◆ **Task details**: Reproduce the records below in full and exactly, without their images.

[Extracted data entries]
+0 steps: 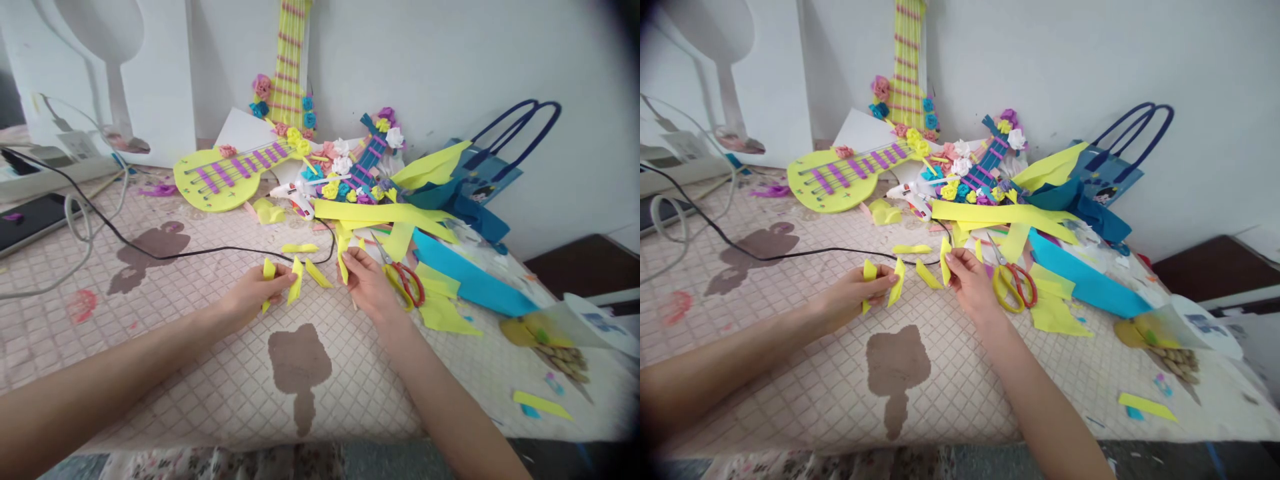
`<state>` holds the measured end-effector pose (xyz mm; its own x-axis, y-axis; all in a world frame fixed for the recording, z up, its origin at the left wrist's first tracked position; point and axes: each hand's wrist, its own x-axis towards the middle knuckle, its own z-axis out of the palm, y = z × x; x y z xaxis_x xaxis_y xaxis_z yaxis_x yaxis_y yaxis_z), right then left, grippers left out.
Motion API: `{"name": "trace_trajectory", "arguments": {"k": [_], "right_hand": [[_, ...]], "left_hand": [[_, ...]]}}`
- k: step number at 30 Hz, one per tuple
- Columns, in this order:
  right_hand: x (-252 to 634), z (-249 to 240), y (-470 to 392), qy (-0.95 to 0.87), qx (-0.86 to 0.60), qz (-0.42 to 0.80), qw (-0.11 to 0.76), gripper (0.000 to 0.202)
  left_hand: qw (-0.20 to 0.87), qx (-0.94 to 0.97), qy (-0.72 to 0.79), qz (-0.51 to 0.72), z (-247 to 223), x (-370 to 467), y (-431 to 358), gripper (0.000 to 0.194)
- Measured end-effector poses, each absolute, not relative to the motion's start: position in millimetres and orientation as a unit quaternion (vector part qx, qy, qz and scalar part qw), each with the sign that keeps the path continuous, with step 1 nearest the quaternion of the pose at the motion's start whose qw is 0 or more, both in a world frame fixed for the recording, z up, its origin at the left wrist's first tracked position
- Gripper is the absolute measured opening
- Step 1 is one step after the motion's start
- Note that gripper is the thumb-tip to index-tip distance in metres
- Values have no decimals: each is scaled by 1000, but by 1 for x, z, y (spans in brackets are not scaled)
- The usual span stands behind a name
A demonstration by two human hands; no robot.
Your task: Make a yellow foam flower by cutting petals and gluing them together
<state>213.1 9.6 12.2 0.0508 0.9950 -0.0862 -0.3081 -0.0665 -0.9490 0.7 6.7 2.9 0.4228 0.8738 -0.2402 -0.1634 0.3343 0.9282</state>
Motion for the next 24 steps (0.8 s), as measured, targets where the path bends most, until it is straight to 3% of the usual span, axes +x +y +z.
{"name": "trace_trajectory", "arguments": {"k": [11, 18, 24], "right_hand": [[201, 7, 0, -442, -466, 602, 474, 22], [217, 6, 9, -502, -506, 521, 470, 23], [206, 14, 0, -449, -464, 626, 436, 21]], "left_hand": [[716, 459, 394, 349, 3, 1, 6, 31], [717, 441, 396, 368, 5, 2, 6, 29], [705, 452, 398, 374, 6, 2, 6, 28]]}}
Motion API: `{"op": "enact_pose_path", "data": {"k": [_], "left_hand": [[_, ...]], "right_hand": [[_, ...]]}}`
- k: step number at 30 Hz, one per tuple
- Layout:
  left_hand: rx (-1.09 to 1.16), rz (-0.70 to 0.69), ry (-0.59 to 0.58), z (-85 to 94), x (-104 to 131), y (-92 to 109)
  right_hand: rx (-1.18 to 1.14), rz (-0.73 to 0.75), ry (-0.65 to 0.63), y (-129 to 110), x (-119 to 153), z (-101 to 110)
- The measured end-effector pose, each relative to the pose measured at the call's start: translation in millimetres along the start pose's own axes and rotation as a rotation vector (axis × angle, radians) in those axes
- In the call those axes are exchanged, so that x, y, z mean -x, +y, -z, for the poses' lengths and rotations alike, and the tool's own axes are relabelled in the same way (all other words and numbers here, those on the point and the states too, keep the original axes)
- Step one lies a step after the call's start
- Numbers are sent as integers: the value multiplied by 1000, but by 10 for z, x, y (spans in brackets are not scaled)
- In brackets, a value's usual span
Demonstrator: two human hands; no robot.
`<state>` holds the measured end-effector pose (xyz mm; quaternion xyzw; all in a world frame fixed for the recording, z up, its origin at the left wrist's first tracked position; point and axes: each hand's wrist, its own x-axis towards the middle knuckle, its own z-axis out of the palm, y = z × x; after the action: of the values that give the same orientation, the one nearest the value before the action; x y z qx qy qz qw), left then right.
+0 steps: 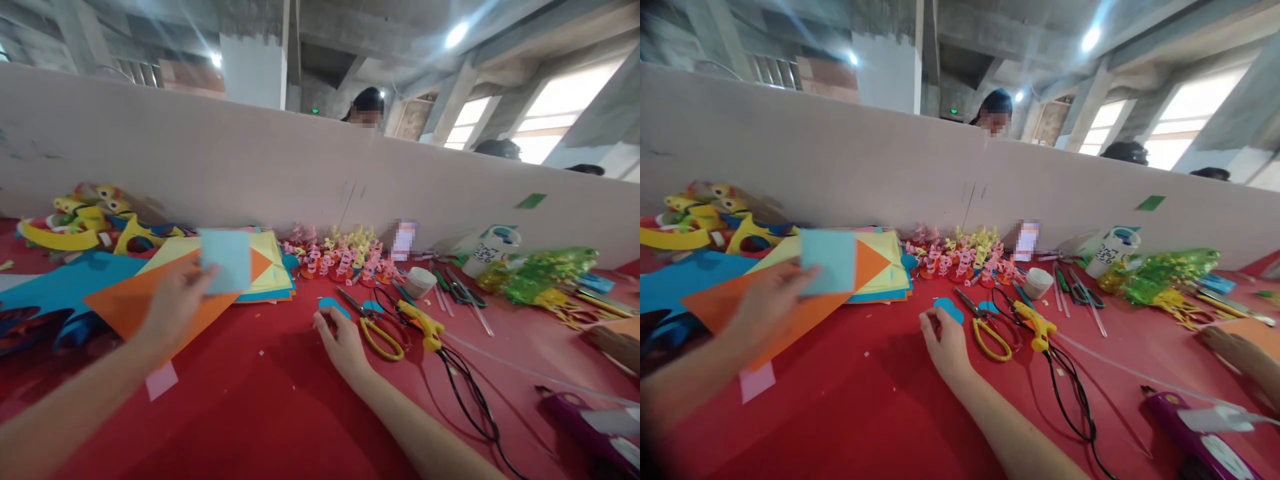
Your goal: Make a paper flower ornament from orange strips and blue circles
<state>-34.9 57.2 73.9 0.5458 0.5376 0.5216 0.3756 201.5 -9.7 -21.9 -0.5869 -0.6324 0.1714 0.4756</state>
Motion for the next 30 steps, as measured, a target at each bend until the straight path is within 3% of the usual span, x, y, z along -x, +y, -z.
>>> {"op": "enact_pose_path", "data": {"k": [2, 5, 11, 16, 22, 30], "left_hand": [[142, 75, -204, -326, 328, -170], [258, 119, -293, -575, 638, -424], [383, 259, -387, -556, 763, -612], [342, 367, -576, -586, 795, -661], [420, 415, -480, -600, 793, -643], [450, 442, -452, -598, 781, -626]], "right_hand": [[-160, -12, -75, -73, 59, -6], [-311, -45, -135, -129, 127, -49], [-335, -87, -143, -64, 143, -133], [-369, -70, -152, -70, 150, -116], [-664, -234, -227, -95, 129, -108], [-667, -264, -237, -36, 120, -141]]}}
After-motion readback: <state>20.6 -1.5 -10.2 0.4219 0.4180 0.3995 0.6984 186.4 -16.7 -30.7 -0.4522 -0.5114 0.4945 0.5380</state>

◆ **Response to this exercise**:
+0 steps: 
`<state>` holds the measured end-effector pose (xyz mm; its own x-axis, y-axis; all in a world frame fixed for the recording, z up, its origin at the left wrist's first tracked position; point and axes: each hand's wrist, its own x-axis towards the middle knuckle, its own z-axis out of the palm, y = z × x; x y z xaxis_x xaxis_y xaxis_z yaxis_x yaxis_y yaxis_z), right then left, grippers left out.
Motion API: `{"name": "trace_trajectory", "arguments": {"k": [_], "right_hand": [[_, ...]], "left_hand": [[_, ...]]}}`
- k: step number at 30 Hz, one per tuple
- Columns, in this order:
  right_hand: x (-252 to 634), z (-249 to 240), y (-470 to 392), qy (-0.95 to 0.87), qx (-0.86 to 0.60), qz (-0.42 to 0.80), qw (-0.11 to 0.76), gripper (0.000 to 0.202)
  left_hand: qw (-0.20 to 0.87), qx (-0.94 to 0.97), qy (-0.72 to 0.79), qz (-0.51 to 0.72), z (-247 to 223), x (-370 to 467), y (-431 to 358), gripper (0.000 to 0.194)
- Measured end-effector poses, each absolute, not relative to the motion's start: position in millimetres and orientation as a unit quaternion (vector part qx, qy, qz and scalar part qw), each with the sign that keeps the path continuous, with step 1 nearest the quaternion of the pose at the motion's start whose qw is 0 or more, both in a world frame fixed for the recording, z up, its origin at the left wrist's first tracked position
- Gripper is the absolute measured opening
- Step 1 is one step after the motion's start
- Note that gripper is the thumb-tip to index-tip distance in metres
- Values have no decimals: each is scaled by 1000, but by 1 for x, z, y (spans in brackets are not scaled)
- The usual span stands behind a name
A demonstration by two human hands; no robot.
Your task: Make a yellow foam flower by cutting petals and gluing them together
<state>213.1 9.6 12.2 0.0508 0.9950 -0.0862 -0.3081 -0.0665 -0.9490 0.7 6.7 2.9 0.4228 0.8738 -0.2402 -0.1634 0.3343 0.9282</state>
Motion for the next 24 steps (0.8 s), as measured, targets where the path bends most, until it is straight to 3% of the usual span, axes +x +y +z.
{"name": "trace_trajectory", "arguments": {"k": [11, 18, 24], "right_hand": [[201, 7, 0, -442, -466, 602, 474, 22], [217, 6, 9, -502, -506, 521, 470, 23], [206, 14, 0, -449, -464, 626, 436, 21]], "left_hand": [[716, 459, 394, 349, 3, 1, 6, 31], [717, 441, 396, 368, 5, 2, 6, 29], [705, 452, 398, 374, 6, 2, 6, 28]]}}
Motion API: `{"op": "enact_pose_path", "data": {"k": [_], "left_hand": [[_, ...]], "right_hand": [[_, ...]]}}`
- k: step number at 30 Hz, one per tuple
- Layout:
  left_hand: rx (-1.09 to 1.16), rz (-0.70 to 0.69), ry (-0.59 to 0.58), z (-85 to 94), x (-104 to 131), y (-92 to 109)
  right_hand: rx (-1.18 to 1.14), rz (-0.73 to 0.75), ry (-0.65 to 0.63), y (-129 to 110), x (-119 to 153), z (-101 to 110)
- The measured end-effector pose, each relative to the pose measured at the call's start: translation in millimetres along the start pose's own axes and rotation as a rotation vector (axis × angle, radians) in those axes
- In the call those axes are exchanged, so that x, y, z mean -x, +y, -z, for the poses' lengths and rotations alike, and the tool's own axes are relabelled in the same way (all other words and numbers here, those on the point and the states too, keep the original axes)
- Step one lies a step after the call's start
- Numbers are sent as integers: the value multiplied by 1000, but by 10 for z, x, y (spans in brackets are not scaled)
- In brackets, a value's usual span
Demonstrator: two human hands; no robot.
`<state>` holds the measured end-effector pose (xyz mm; quaternion xyzw; all in a world frame fixed for the recording, z up, its origin at the left wrist's first tracked position; point and axes: each hand's wrist, its own x-axis towards the middle knuckle, its own z-axis out of the palm, y = z × x; after the action: of the values that give the same orientation, the one nearest the value before the action; x y z qx qy qz qw), left then right.
+0 steps: 
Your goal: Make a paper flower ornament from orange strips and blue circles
<state>-34.9 57.2 73.9 0.5458 0.5376 0.5216 0.3756 201.5 -9.7 -21.9 -0.5869 -0.6324 0.1714 0.4756</state>
Motion for the next 30 steps, as measured, a target at each bend until the straight path is within 3% of the usual span, x, y, z along -x, +y, -z.
>>> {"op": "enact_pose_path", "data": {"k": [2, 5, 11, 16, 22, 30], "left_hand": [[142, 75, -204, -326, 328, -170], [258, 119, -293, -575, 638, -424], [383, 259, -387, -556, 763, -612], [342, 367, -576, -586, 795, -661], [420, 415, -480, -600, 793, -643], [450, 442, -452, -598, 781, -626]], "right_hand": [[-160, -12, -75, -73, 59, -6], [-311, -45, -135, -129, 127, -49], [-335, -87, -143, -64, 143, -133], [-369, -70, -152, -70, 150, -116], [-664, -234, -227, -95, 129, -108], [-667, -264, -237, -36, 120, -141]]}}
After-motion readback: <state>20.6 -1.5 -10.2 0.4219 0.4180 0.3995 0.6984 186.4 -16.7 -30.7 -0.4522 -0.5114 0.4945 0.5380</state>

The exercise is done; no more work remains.